- **What the task requires**: Repeat the listing beneath this line exactly, keeping every character.

- **Input data**:
┌────────
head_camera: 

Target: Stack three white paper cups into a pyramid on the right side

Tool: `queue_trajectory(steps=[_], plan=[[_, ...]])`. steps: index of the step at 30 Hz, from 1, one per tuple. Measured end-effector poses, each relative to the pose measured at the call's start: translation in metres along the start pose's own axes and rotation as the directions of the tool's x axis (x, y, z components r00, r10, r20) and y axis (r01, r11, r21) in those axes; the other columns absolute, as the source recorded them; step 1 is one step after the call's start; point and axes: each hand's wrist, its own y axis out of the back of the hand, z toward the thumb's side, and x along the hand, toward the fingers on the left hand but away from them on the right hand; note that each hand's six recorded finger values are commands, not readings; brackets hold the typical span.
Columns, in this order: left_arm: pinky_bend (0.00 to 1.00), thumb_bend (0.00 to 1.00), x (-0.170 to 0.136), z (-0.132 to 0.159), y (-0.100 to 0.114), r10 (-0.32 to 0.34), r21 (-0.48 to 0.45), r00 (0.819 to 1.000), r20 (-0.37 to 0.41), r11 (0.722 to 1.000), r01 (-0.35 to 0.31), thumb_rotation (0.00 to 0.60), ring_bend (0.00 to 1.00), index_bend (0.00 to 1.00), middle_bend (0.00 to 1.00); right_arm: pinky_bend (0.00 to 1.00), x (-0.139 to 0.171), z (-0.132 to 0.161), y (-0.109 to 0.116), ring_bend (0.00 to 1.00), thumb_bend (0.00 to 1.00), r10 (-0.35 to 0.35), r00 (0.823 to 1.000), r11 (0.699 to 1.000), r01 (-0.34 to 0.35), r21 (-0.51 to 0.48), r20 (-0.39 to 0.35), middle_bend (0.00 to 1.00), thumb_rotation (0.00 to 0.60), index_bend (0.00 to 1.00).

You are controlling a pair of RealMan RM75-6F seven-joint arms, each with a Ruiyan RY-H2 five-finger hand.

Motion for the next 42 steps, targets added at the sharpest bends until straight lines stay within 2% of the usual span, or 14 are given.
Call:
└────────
- **Problem solution**:
head_camera: 

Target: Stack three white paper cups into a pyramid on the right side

Tool: `queue_trajectory(steps=[_], plan=[[_, ...]])`. steps: index of the step at 30 Hz, from 1, one per tuple. Measured end-effector poses, each relative to the pose measured at the call's start: translation in metres along the start pose's own axes and rotation as the directions of the tool's x axis (x, y, z components r00, r10, r20) and y axis (r01, r11, r21) in those axes; the other columns absolute, as the source recorded them; step 1 is one step after the call's start; point and axes: each hand's wrist, its own y axis out of the back of the hand, z toward the thumb's side, and x along the hand, toward the fingers on the left hand but away from them on the right hand; note that each hand's six recorded finger values are commands, not readings; brackets hold the typical span.
Columns, in this order: left_arm: pinky_bend (0.00 to 1.00), thumb_bend (0.00 to 1.00), x (-0.170 to 0.136), z (-0.132 to 0.159), y (-0.100 to 0.114), r10 (-0.32 to 0.34), r21 (-0.48 to 0.45), r00 (0.819 to 1.000), r20 (-0.37 to 0.41), r11 (0.722 to 1.000), r01 (-0.35 to 0.31), thumb_rotation (0.00 to 0.60), ring_bend (0.00 to 1.00), index_bend (0.00 to 1.00), middle_bend (0.00 to 1.00); right_arm: pinky_bend (0.00 to 1.00), x (-0.139 to 0.171), z (-0.132 to 0.161), y (-0.109 to 0.116), ring_bend (0.00 to 1.00), thumb_bend (0.00 to 1.00), r10 (-0.35 to 0.35), r00 (0.823 to 1.000), r11 (0.699 to 1.000), r01 (-0.34 to 0.35), r21 (-0.51 to 0.48), r20 (-0.39 to 0.35), middle_bend (0.00 to 1.00), thumb_rotation (0.00 to 0.60), index_bend (0.00 to 1.00).

You are controlling a pair of RealMan RM75-6F seven-joint arms, each with a Ruiyan RY-H2 five-finger hand.

Motion for the next 42 steps, targets added at the sharpest bends until straight lines stay within 2% of the usual span, or 14 are given.
Call:

There's no more to the output.